» **Your goal**: An exact copy of the lines from the top of the data through the line with "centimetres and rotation" is what you should give, with no pictures in it.

= = =

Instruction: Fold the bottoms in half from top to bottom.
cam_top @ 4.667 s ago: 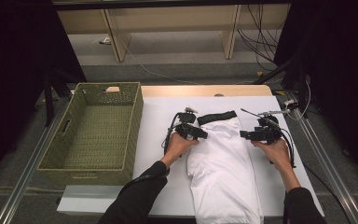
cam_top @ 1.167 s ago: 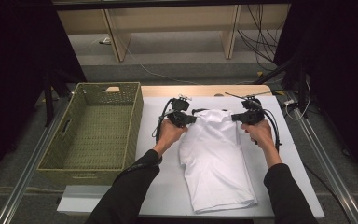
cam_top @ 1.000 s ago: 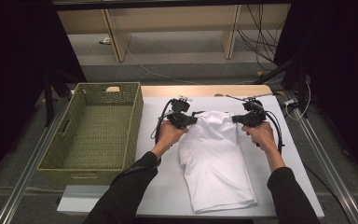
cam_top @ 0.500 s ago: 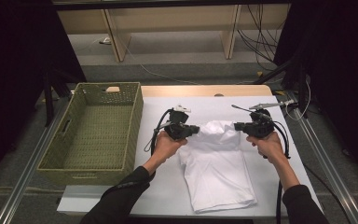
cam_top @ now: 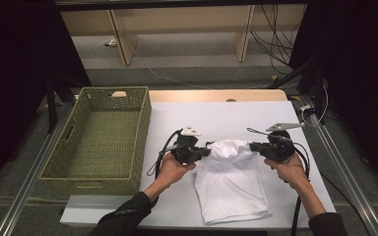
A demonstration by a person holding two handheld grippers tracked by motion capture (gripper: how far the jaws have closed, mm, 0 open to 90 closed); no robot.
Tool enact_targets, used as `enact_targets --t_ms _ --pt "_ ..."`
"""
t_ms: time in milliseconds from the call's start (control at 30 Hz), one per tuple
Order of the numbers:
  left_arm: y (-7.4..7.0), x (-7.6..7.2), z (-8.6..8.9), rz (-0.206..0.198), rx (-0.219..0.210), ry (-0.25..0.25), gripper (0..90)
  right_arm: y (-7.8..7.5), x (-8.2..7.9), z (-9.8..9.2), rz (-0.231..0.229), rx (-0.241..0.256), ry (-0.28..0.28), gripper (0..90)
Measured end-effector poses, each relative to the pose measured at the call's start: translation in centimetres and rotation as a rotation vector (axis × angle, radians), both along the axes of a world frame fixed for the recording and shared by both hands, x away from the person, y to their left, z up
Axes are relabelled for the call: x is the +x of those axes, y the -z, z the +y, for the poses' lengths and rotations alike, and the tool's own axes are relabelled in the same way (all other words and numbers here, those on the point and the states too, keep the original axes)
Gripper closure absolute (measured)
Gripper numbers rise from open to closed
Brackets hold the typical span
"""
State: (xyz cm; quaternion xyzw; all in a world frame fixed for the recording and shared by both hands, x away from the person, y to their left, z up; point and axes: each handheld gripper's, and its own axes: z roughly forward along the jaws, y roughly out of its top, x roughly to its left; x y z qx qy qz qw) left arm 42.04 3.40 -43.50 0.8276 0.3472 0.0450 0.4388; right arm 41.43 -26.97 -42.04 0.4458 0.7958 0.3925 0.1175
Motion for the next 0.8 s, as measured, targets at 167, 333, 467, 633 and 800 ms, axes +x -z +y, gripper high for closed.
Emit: enact_targets --t_ms 167,333,467,633,800 --pt "0.2 -1.3 -0.2 0.003 0.013 0.033 87.8 0.4 -1.4 -0.1 -0.010 -0.010 -0.008 89.3" --pt "0.8 -2.5 -0.3 0.009 0.030 0.067 87.8 0.9 -2.9 -0.2 -0.017 -0.019 -0.019 89.1" --pt "1.7 -3.4 -0.4 0.024 0.059 0.095 87.7 1.3 -3.8 -0.2 -0.010 -0.035 -0.027 88.9" --pt "2.9 -4.1 -0.6 0.051 0.083 0.113 87.7 2.2 -4.7 0.0 0.026 -0.071 -0.046 88.8" --pt "3.4 -4.5 -0.8 0.061 0.105 0.135 87.5 3.0 -5.5 0.0 0.049 -0.124 -0.049 88.6"
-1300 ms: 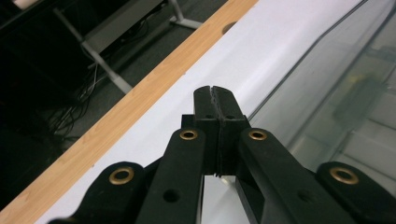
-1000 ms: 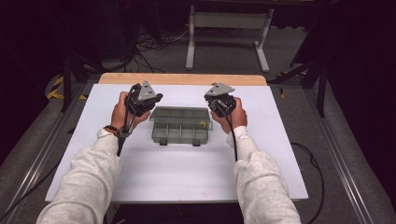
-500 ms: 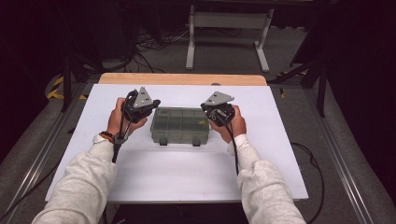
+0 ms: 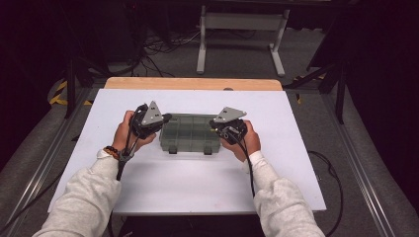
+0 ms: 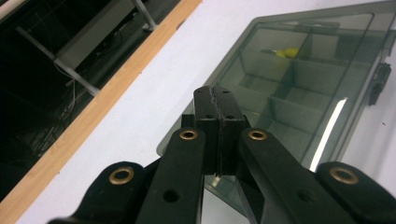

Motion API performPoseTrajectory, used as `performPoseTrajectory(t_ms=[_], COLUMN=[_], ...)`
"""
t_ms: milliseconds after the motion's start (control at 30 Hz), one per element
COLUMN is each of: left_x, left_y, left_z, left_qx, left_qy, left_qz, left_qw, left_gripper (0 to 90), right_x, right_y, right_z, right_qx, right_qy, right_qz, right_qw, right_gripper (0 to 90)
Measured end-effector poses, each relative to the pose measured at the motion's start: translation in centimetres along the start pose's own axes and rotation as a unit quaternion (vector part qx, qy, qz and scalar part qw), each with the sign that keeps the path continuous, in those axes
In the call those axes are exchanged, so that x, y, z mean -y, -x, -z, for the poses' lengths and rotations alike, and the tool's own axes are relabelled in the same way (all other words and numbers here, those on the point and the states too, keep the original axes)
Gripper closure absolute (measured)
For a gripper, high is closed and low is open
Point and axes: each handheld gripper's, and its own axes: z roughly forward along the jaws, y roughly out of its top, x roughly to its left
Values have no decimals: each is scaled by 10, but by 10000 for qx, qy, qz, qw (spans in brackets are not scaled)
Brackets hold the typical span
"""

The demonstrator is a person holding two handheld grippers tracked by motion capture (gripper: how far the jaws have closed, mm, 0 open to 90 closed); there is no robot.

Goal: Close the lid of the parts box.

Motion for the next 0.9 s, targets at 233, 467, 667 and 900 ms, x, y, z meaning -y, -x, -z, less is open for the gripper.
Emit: performPoseTrajectory(t_ms=[233,467,667,900], left_x=[8,17,25,33], left_y=[14,22,29,35], left_z=[-2,-1,-2,-2], left_qx=[96,187,244,272], left_qy=[-39,-50,-74,-71], left_qz=[-142,-111,-71,-2], left_qw=[9998,9998,9997,9996], left_gripper=[899,899,900,899], right_x=[11,19,25,30], right_y=[-11,-17,-17,-23], right_z=[-2,-2,-1,-4], right_qx=[-130,-163,-174,-204], right_qy=[-95,-155,-151,-192], right_qz=[53,86,-15,-48], right_qw=[9999,9997,9997,9996], right_gripper=[900,900,900,900])
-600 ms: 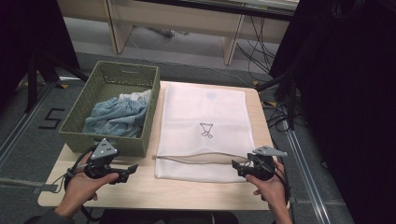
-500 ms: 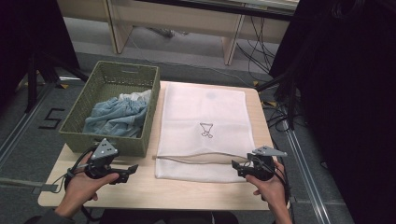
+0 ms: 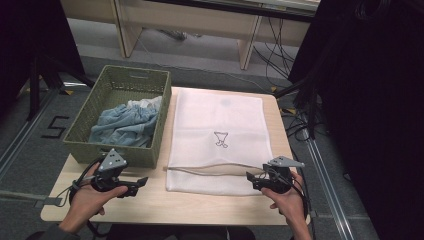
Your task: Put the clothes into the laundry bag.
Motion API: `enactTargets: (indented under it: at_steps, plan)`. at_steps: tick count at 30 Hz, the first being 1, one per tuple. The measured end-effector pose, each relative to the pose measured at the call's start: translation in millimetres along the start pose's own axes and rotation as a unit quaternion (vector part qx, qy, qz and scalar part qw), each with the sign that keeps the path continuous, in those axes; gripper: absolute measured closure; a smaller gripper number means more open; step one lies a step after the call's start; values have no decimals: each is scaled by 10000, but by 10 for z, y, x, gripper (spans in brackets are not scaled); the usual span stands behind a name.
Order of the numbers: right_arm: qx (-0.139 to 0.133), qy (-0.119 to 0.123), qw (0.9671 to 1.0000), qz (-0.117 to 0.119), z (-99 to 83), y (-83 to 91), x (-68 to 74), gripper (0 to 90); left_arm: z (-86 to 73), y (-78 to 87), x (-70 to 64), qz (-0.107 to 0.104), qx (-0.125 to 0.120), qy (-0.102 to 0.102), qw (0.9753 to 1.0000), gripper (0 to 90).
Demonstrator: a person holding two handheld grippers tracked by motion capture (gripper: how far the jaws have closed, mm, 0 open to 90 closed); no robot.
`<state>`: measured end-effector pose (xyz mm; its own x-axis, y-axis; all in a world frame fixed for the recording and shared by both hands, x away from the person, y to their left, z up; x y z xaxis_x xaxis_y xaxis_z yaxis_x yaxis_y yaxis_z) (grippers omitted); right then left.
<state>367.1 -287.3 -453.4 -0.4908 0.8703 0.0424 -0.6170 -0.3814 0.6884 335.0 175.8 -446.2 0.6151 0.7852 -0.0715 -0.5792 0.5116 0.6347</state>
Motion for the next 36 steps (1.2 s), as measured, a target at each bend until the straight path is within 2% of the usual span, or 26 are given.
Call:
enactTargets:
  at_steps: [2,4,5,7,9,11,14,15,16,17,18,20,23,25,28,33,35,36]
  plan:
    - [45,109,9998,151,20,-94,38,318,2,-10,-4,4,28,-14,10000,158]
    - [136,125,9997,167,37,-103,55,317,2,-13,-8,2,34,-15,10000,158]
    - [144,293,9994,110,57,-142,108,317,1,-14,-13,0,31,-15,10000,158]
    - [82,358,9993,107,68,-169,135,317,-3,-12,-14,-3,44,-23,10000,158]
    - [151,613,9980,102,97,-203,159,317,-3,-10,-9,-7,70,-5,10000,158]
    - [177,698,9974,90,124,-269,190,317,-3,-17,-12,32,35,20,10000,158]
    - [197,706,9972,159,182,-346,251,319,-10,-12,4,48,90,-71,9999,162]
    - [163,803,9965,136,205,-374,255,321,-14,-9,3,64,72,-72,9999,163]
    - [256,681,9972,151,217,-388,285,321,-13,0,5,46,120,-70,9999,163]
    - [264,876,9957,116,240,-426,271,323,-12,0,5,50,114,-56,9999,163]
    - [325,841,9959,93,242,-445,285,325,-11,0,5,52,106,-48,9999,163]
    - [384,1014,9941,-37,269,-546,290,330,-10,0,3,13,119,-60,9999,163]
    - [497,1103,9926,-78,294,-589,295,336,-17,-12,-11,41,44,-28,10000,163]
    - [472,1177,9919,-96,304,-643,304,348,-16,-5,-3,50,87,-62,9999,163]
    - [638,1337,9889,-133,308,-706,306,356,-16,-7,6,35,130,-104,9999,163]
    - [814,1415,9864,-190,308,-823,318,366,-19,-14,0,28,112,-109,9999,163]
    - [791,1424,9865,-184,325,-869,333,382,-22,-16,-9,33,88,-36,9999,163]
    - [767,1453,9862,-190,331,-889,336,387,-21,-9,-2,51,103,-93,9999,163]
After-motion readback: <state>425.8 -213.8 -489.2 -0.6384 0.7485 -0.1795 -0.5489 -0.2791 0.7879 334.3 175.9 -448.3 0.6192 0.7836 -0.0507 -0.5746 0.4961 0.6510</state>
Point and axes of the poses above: each handheld gripper's, and its own axes: y roughly backward along the jaws, z roughly out of its top, x roughly to its left, the point moved 1 cm from there along -y, roughly forward along the jaws, and after that the axes turned 3 degrees about x, right-handed, at the moved point
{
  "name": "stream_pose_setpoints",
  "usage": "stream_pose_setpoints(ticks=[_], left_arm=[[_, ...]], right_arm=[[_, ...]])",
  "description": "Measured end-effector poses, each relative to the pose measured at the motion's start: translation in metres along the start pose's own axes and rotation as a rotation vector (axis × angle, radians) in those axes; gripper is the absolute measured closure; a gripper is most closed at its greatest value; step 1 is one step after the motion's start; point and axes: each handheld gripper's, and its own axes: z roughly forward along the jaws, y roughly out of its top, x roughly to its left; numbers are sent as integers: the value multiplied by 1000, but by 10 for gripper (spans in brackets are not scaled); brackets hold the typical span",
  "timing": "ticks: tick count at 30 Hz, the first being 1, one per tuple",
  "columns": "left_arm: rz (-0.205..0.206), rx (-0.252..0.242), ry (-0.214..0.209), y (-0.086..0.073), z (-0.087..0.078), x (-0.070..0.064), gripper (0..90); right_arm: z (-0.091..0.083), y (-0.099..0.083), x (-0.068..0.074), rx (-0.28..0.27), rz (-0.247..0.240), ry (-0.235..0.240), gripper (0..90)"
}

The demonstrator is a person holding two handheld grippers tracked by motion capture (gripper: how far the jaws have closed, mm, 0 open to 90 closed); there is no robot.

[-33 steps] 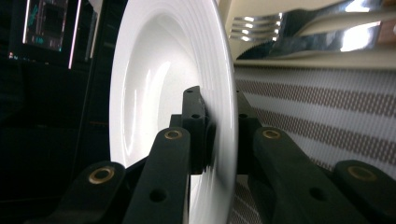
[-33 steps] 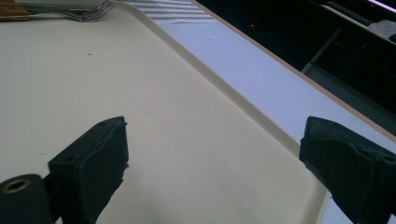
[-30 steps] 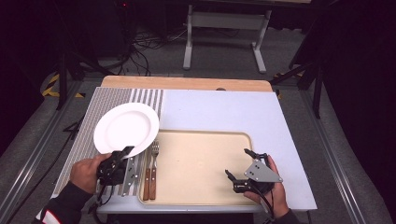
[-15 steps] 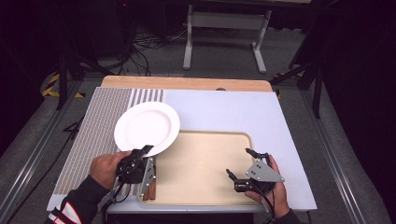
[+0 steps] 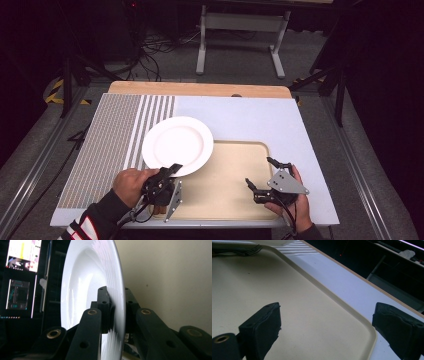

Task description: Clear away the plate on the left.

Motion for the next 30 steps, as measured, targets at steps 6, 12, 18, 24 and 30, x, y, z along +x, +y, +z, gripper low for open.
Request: stream_pose_setpoints(ticks=[6, 12, 18, 24, 30], left_arm=[[32, -24, -16, 13, 0, -6, 808], [56, -51, -39, 25, 2, -13, 804], [88, -86, -55, 38, 1, -20, 800], [123, -106, -72, 48, 1, -28, 798], [135, -125, -107, 55, 1, -38, 792]], right_arm=[[-1, 0, -1, 0, -3, -8, 89], [-2, -1, -5, -2, 6, -25, 90], [-4, -2, -8, -6, 10, -41, 90], [-6, -2, -11, -8, 8, -55, 90], [-8, -3, -13, -13, 22, -64, 91]])
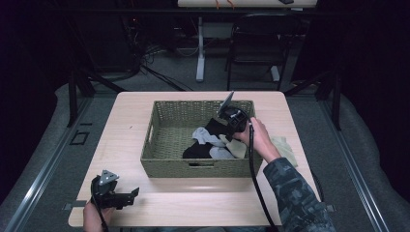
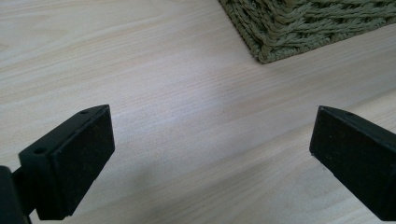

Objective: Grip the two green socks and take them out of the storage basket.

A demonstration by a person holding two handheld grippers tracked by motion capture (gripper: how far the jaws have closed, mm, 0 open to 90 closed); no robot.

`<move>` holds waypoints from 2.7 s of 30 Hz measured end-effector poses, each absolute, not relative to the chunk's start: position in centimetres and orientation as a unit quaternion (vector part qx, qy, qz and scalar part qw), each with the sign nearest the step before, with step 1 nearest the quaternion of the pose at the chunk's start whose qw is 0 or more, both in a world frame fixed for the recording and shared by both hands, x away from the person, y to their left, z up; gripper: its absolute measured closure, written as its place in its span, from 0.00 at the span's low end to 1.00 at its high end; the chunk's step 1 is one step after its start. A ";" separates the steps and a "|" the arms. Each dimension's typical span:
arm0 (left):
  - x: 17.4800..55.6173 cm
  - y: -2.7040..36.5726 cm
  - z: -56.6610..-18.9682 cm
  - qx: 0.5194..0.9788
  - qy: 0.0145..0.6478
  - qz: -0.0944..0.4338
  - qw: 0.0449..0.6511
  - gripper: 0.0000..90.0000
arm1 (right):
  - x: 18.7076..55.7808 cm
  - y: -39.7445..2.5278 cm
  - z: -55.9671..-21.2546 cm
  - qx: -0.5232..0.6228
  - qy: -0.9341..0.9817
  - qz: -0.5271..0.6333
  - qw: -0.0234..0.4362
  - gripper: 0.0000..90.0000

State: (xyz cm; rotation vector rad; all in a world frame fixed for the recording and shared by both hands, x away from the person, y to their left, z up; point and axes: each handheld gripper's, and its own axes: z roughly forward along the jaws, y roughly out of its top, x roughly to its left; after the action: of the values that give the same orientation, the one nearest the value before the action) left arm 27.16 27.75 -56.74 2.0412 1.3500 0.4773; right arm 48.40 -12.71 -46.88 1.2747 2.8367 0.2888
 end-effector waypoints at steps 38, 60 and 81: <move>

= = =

» **Exercise result**:
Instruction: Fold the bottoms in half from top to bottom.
cam_top @ 4.667 s ago: 
cam_top @ 1.167 s ago: 
cam_top @ 1.000 s ago: 
cam_top @ 0.500 s ago: 
cam_top @ now: 
A demonstration by a person holding two handheld grippers tracked by motion capture (gripper: how far the jaws have closed, mm, 0 open to 90 closed); no robot.
Tool enact_targets, used as `enact_targets --t_ms _ --pt "_ ..."`
"""
t_ms: time in milliseconds from the call's start (control at 30 Hz), one per tuple
Order of the numbers:
  left_arm: y (-7.4..7.0), x (-7.6..7.2), z (-8.6..8.9), rz (-0.206..0.198), rx (-0.219..0.210), ry (-0.25..0.25), gripper (0..90)
  right_arm: y (-7.8..7.5), x (-8.2..7.9), z (-9.8..9.2), rz (-0.231..0.229), rx (-0.241..0.256), ry (-0.28..0.28), gripper (0..90)
Measured end-effector poses, each relative to the pose measured at the call's start: translation in centimetres and rotation as a rotation vector (axis × angle, radians), both along the axes of a world frame fixed for the recording and shared by both hands, x away from the person, y to their left, z up

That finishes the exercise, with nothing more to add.